You’re climbing Everest in September, is that right?

“Yeah. Actually, that’ll be the last Jacks thing for a while, cause Stewart and Greg will be on that too. But it’s not officially the Jacks tour, it’s Simon Evans and Rhys Darby as well – I believe someone else is there too but his name is eluding me. So we’re all going to perform a comedy show at the base camp of Everest.”

And you’re going up?

“Just to the base camp”

Why?

“It’s for chaaarity!”

That’s really cool.

“Yeah, I just went ‘Yes, I’d love to go to Everest!’”

It’s the kind of thing I would agree to if I got drunk, basically.

“Yeah, yeah, these kids need pencils or whatever the hell we’re doing it for. I think we’re doing it to send middle class English children on their Gap Year, I think, I don’t really know.”

I wanted to ask you about Frankie Boyle. How did you hook up with him?

“I’ve known Frankie for years from the circuit. I was supposed to be in the Alps, just sort of chilling out, my friends. They have a chalet and I could have still borrowed, but they weren’t gonna be there so my first instinct was to get a hold of Frankie and go ‘Let’s do another freestyle’ so we booked a studio and we’ve been in the studio all day. Now I’ve got two days off because he’s got to go to London and do a read but I’m just going to be in his house just sleeping for two days.”

I know you two have been touring and you have the podcast, but he had to pull out a couple of dates because he wasn’t well, is he alright?

“Yes, yes, he’s much better. But it was funny – this is how long we’ve known each other – the dates he was able to do, I had a horrible kidney infection and I spent the whole time thinking I was going to pee myself on stage. So if it wasn’t my kidney infection it was his migraines. Just two old men. My God, I didn’t know about kidney infections but it happens to women a lot more than it happens to men. Dear Lord, it really puts you in a bad mood. You think you’re going to piss yourself all the time, you feel like you’re going insane, and I’m just saying, ladies, if this is what’s wrong, you should have told us way earlier.
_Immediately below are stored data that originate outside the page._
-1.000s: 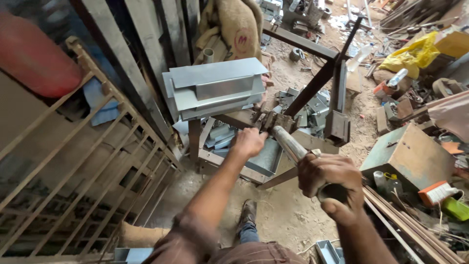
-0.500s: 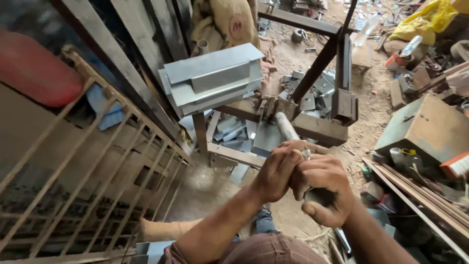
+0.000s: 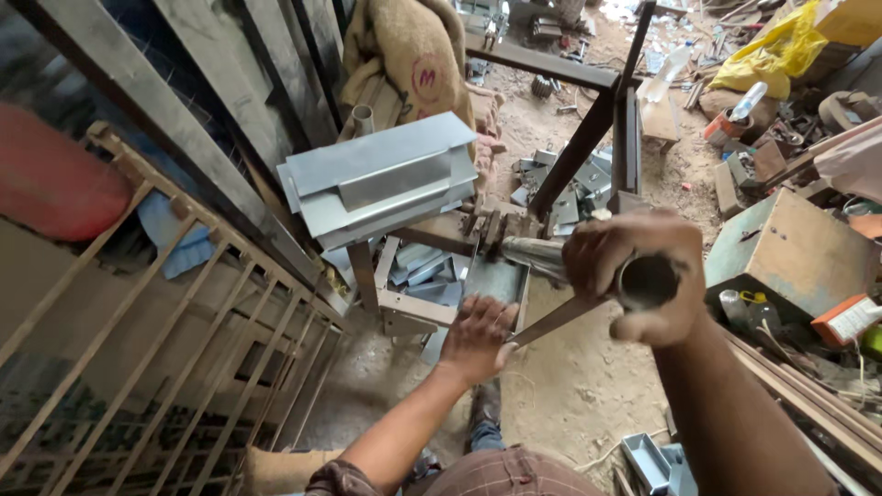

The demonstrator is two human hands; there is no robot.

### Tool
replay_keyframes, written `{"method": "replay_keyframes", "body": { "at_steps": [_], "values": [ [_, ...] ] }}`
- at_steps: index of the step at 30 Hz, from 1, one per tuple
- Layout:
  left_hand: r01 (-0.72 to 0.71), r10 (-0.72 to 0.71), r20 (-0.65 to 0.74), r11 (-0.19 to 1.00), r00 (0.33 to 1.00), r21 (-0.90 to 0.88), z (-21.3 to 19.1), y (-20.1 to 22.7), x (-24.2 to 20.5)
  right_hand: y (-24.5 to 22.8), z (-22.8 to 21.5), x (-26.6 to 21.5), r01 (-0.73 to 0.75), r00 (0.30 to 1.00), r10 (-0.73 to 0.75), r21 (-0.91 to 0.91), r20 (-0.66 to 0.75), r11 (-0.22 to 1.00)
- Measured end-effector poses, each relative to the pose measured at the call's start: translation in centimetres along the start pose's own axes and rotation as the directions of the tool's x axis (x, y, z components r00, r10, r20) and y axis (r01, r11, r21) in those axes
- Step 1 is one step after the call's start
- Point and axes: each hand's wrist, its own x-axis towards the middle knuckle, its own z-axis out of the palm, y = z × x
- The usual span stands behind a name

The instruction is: The person uses a manual press brake to bend flat metal sheets into U-shaped channels. They repeatedly place a sheet into the machine, pull down a lever to bend the metal, and then remove the finished piece to stack it on a nearby rack.

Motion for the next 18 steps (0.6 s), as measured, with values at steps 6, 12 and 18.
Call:
{"method": "replay_keyframes", "body": {
  "at_steps": [6,12,18],
  "values": [
    [-0.081,0.073,0.079,0.99,0.994,0.112,0.0,-0.8,0.4,1.8,-4.6,3.2,-0.05,0.991,0.065,0.134,-0.115,0.99],
    [-0.057,0.046,0.109,0.993,0.993,0.1,-3.5,0.9,3.6,5.7,-10.6,7.0,-0.029,0.964,0.072,0.166,-0.257,0.986],
    [0.016,-0.033,0.206,0.996,0.978,0.083,-5.7,2.3,6.7,8.0,-14.7,9.1,-0.132,0.905,0.219,0.25,-0.365,0.959]
  ]
}}
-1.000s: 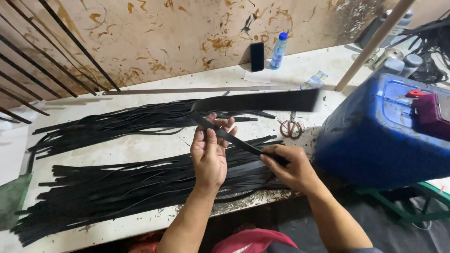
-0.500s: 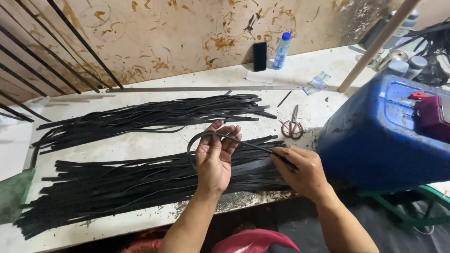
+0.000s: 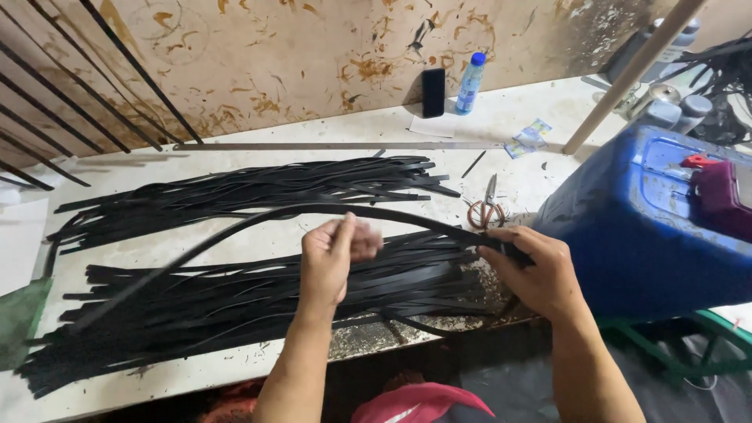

I am now a feminist.”

Has your comedy changed significantly over the years?

“A thing I’ve noticed, because I used to do a lot of material based on how I look and the way I get perceived, is that I’m going back to doing the greatest hits material I’ve realised I’ve started dressing bit better. People are like ‘You’re not dressed that poorly, sir, that’s an American Apparel shirt,’ but I’m like ‘Yeah but you can imagine this bit!’

Do you and Frankie share the same sense of humour, because you’re quite different on stage aren’t you?

“No, I think we share the same sense of humour, Frank’s just a lot quicker to a punchline than I am. If you listen to the freestyling we have a very similar sense of humour where we’re never topping each other we’re constructing. Just today we did about three hours and we don’t go in with prepared material, just thoughts, and one will say to the other and then… My Lord we came up with a very good bit of comedy today. I won’t ruin it though.”

When’s it going out?

“It depends. We do about nine hours of recording then it gets edited down. The last one was two and half hours. It would have been longer too but the lawyers took a look at some of the things we said. Frank knows a lot more about libel than I do. Suffice to say he’s pretty aware of what you’re able to say and not to say.

It’s interesting because I speak to a lot of comedians and I speak to a lot of, how would you say, the older guard, the people who were performing in the 70s and they had a much looser view of ownership of jokes and comedy – they would swap each-others’ jokes around and they would perform the same jokes whereas now comedians are much more this is my set, my routine, my joke. That’s a change, I think.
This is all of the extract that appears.